Fall weather (or maybe winter?) is finally here. With it comes a holiday many kids, young and old, enjoy-Halloween. Kids and even adults enjoy dressing in costumes, decorating to be the scariest house on the block, visiting haunted houses, and trick-or-treating for candy. Don’t forget your pets during this time! With Halloween comes a few areas for caution for your furry friends.
Candy: Many people participate in annual trick-or-treat, either passing out candy or collecting candy. Candy can contain ingredients which is toxic to pets. Chocolate is a big concern, followed by xylitol, an artificial sweetener in many gums and hard candies.
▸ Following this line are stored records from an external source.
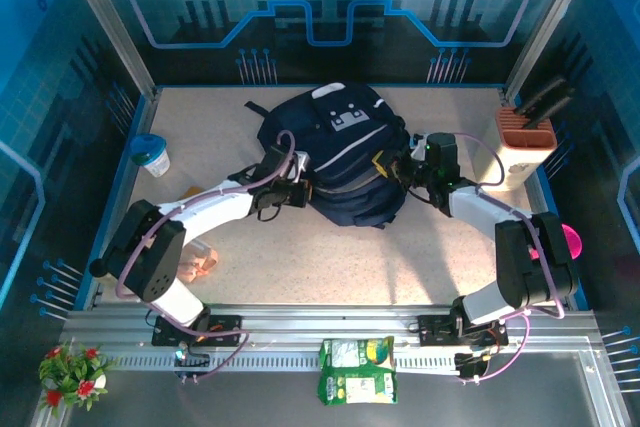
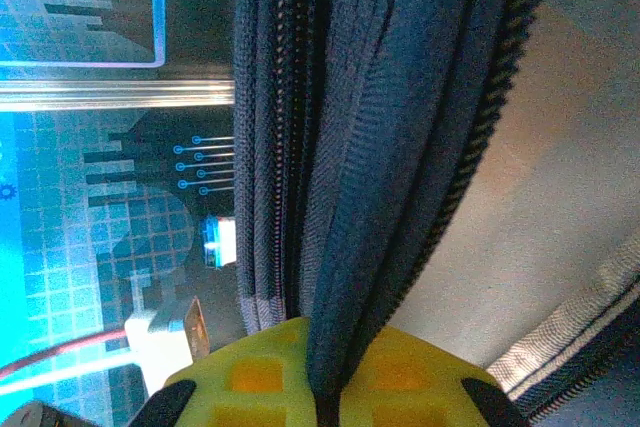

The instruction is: Pack books, pencil case, and school supplies into a backpack

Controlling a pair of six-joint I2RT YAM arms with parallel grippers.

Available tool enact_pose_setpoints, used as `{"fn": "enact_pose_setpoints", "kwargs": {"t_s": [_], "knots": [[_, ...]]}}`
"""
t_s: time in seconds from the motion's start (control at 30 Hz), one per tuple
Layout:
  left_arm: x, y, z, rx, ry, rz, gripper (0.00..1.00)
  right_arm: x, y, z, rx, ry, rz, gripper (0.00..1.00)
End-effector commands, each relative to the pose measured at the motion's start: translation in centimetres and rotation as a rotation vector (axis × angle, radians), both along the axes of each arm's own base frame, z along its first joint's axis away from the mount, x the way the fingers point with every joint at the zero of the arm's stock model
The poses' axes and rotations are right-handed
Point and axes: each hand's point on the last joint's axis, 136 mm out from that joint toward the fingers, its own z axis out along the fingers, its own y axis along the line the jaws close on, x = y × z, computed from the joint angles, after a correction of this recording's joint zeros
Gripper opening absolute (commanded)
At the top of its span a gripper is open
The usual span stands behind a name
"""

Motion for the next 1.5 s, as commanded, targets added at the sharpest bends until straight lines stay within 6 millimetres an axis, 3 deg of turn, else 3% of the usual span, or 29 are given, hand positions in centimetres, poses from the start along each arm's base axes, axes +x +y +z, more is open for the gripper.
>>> {"fn": "enact_pose_setpoints", "kwargs": {"t_s": [0.0,0.13,0.23,0.4,0.5,0.63,0.77,0.83,0.87,1.0,1.13,1.27,1.47], "knots": [[3.2,3.0,0.1,0.048,-0.008,0.123,0.0,0.7,-0.4,3.3,0.002,-0.101,-0.014,0.05],[5.8,4.4,0.6,0.011,-0.016,0.219,0.04,0.0,1.1,2.7,0.005,-0.084,0.018,0.06],[6.8,4.8,0.9,-0.022,-0.024,0.262,0.13,-0.5,2.6,2.1,0.007,-0.069,0.045,0.06],[5.8,5.4,0.7,-0.063,-0.008,0.318,0.34,-1.5,6.3,0.8,0.018,-0.032,0.121,0.06],[4.1,7.9,0.6,-0.045,0.007,0.411,0.52,-1.8,7.4,-0.2,0.007,-0.014,0.148,0.09],[0.9,12.0,0.9,0.009,0.039,0.552,0.72,-2.3,7.0,-0.7,-0.092,-0.017,0.183,0.33],[-3.3,16.9,0.9,0.129,0.081,0.723,0.9,-3.3,4.6,-0.8,-0.294,-0.057,0.183,0.66],[-5.7,19.2,0.6,0.182,0.109,0.819,0.96,-3.7,3.0,-0.9,-0.394,-0.074,0.168,0.76],[-6.8,20.1,0.4,0.198,0.119,0.861,0.98,-3.3,2.4,0.4,-0.43,-0.112,0.155,0.8],[-10.0,22.2,-1.1,0.202,0.168,0.959,0.99,-3.5,0.2,1.1,-0.545,-0.147,0.137,0.9],[-12.9,23.7,-2.6,0.215,0.217,1.046,0.99,-3.4,-0.7,1.6,-0.59,-0.166,0.126,0.93],[-13.8,24.1,-3.3,0.222,0.235,1.06,0.99,-3.0,-0.4,1.7,-0.585,-0.168,0.133,0.94],[-13.7,22.5,-5.6,0.215,0.337,0.974,0.99,-2.6,0.2,1.2,-0.552,-0.152,0.143,0.94]]}}
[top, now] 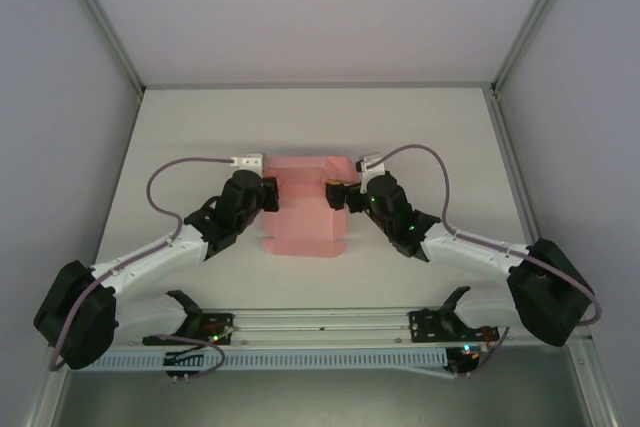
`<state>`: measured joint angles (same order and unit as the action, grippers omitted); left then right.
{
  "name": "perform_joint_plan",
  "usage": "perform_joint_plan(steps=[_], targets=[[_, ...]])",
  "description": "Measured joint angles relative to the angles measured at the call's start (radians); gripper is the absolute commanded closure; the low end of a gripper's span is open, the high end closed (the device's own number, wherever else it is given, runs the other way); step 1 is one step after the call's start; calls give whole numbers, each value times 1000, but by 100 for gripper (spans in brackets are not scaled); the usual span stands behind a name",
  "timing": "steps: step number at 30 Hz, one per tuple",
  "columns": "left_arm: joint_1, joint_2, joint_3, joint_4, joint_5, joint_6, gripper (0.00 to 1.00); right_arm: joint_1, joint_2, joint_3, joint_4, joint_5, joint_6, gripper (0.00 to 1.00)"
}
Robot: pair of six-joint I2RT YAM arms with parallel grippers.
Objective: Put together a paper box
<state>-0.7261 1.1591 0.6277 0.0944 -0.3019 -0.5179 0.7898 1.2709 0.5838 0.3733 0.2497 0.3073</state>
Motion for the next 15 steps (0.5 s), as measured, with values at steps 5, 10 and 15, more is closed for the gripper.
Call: perform_joint_plan(steps=[5,10,15], targets=[[3,0,0,-7,-1,-1,100,3,48,18,23,10,1,0],[12,0,0,-6,-4,-5,100,13,55,31,23,27,0,0],[41,0,0,-10,0,-15,100,16,-23,28,-31,27,0,0]])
Be sure to keep all candy and gum out of your pet’s reach, even if it means sealing it in a bowl and storing it in a high cabinet or in a locked pantry. Watch children with candy, as candy is often dropped or snatched from children’s fingers by quick, sneaky pets. Kids may also try to hide candy in their room, which pets will no doubt find and snack on.
If you suspect your pet may have eaten any candy, contact your veterinarian immediately.
Costumes: Kids enjoy dressing in costumes. Some people also dress their pets in costumes. Both are cute! Just be sure to monitor your pet in case he decides to chew at the costume he’s wearing. Also watch for small pieces and parts to your kids’ costumes that can easily be ingested by pets.
Decorations: Every season and holiday brings with it a change in decorations. As always, watch your pets around any decorative items. Decorations may be ingested by pets and get stuck in the stomach or intestines, requiring surgical removal.
Glow Sticks: These are common around Halloween, especially when kids are trick-or-treating at dusk. Be sure to keep these out of reach of pets. Their sharp teeth can easily puncture the plastic. Most are labeled non-toxic, but still have a really nasty taste. If your pet breaks a glow stick, offer a treat or food to help with the taste. Take your pet into a dark room to see if there is anything on their fur. Wipe off any spots with a damp cloth. If you pet has actually ingested a glow stick, call your veterinarian or pet poison control.
Anxiety: The costumes, decorations, and steady stream of the ringing doorbell from trick-or-treaters can cause anxiety for many pets. It’s recommended that pets be kept in a separate room away from the commotion. Offer a special toy (kongs with peanut butter or kong stuffing are great for dogs) or treat to your pet. Turn on the TV or radio to a low volume for your pets. If you have an especially anxious pet, consider a light sedative from your veterinarian.
Also, use caution if you plan to take your dog trick-or-treating with you. He may be used to your family in costumes, but passing many people and children on crowded sidewalks may be a bit too much for some dogs. If you pet becomes nervous or anxious, take him home.
Everybody have a safe and happy howl-o-ween!